**TASK DIRECTIONS**
Report only how many lines in the material contain "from".
━━━━━ DATA BLOCK
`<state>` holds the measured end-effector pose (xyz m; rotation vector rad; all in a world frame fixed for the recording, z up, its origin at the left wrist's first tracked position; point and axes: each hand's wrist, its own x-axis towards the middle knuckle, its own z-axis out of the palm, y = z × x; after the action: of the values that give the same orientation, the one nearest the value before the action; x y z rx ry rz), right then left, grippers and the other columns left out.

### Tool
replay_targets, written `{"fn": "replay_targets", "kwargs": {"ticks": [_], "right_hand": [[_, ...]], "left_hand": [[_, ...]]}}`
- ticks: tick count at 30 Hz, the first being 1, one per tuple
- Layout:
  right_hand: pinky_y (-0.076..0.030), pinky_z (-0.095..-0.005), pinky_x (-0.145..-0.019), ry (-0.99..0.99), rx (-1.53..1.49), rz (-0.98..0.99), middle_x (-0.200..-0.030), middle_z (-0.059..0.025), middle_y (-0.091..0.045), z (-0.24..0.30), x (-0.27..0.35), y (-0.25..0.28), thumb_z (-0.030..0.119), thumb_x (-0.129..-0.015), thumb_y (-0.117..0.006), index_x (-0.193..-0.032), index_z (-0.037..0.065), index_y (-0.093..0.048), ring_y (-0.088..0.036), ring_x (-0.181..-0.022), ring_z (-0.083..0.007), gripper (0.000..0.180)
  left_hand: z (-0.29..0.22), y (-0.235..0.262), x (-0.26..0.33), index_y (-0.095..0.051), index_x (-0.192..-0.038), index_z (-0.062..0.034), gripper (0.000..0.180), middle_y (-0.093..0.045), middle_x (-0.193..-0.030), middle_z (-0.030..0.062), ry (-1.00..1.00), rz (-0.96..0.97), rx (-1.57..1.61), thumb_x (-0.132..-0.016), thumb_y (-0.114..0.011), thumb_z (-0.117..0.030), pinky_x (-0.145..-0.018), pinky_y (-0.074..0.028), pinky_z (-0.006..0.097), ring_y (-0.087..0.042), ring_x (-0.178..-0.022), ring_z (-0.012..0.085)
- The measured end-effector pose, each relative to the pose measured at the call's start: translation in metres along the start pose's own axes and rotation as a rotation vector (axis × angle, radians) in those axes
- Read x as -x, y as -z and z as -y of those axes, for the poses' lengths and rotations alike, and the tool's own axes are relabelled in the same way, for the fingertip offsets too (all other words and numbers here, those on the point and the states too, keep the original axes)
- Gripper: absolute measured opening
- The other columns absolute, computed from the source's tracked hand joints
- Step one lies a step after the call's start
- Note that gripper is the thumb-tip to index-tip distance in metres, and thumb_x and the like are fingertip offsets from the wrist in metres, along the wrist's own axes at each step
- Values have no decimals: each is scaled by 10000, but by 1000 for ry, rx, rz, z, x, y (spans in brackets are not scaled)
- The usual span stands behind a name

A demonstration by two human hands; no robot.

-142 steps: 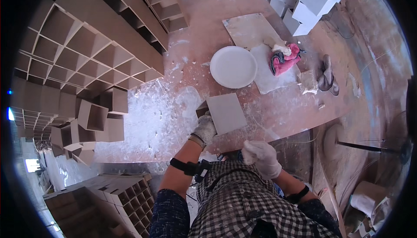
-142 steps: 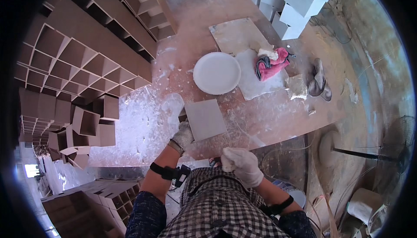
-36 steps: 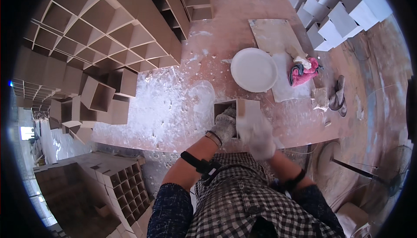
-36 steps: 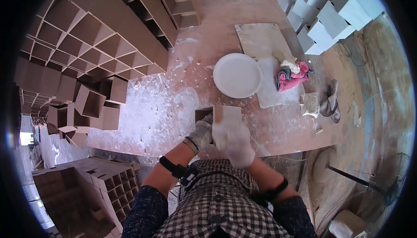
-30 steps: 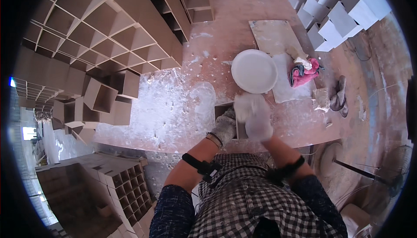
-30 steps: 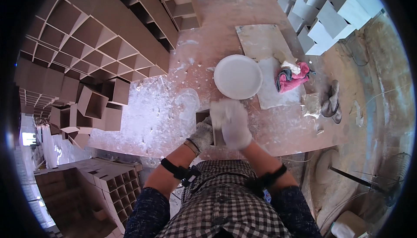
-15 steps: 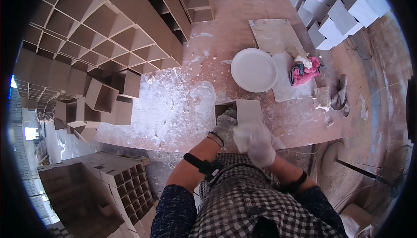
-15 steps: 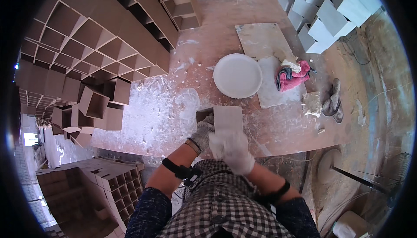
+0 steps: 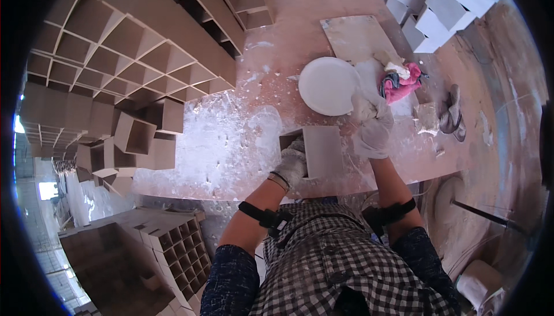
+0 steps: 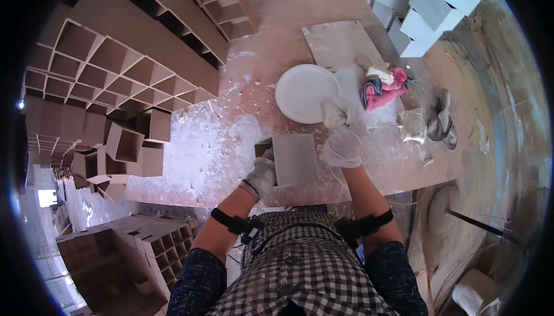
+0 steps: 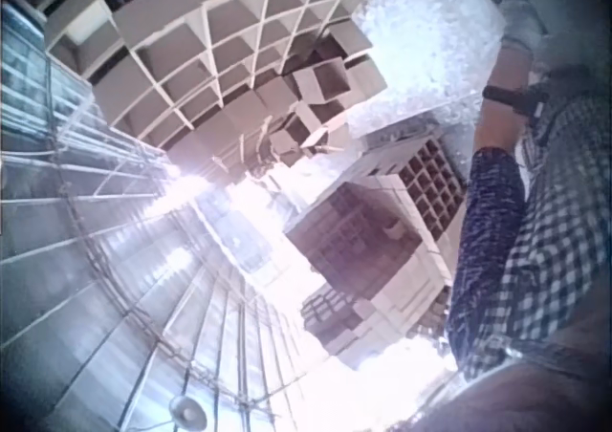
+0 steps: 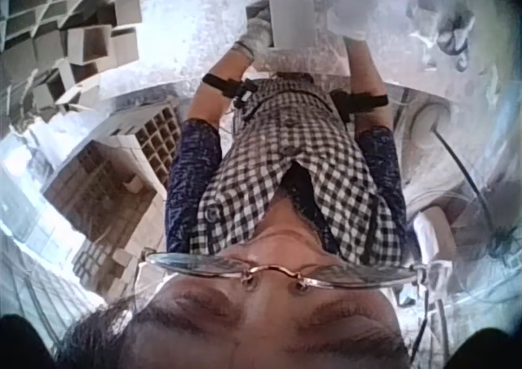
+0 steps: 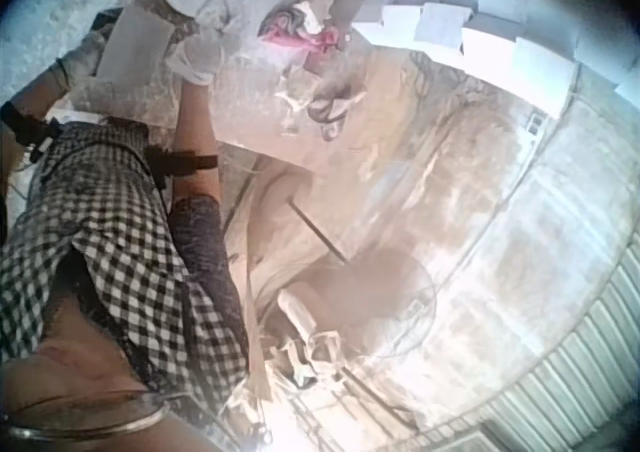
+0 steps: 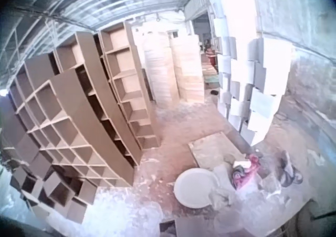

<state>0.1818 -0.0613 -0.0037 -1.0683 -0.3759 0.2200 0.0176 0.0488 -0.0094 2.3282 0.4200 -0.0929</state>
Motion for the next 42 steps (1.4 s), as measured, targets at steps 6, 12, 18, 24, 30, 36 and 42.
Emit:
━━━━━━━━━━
**SOLUTION TO THIS TASK**
2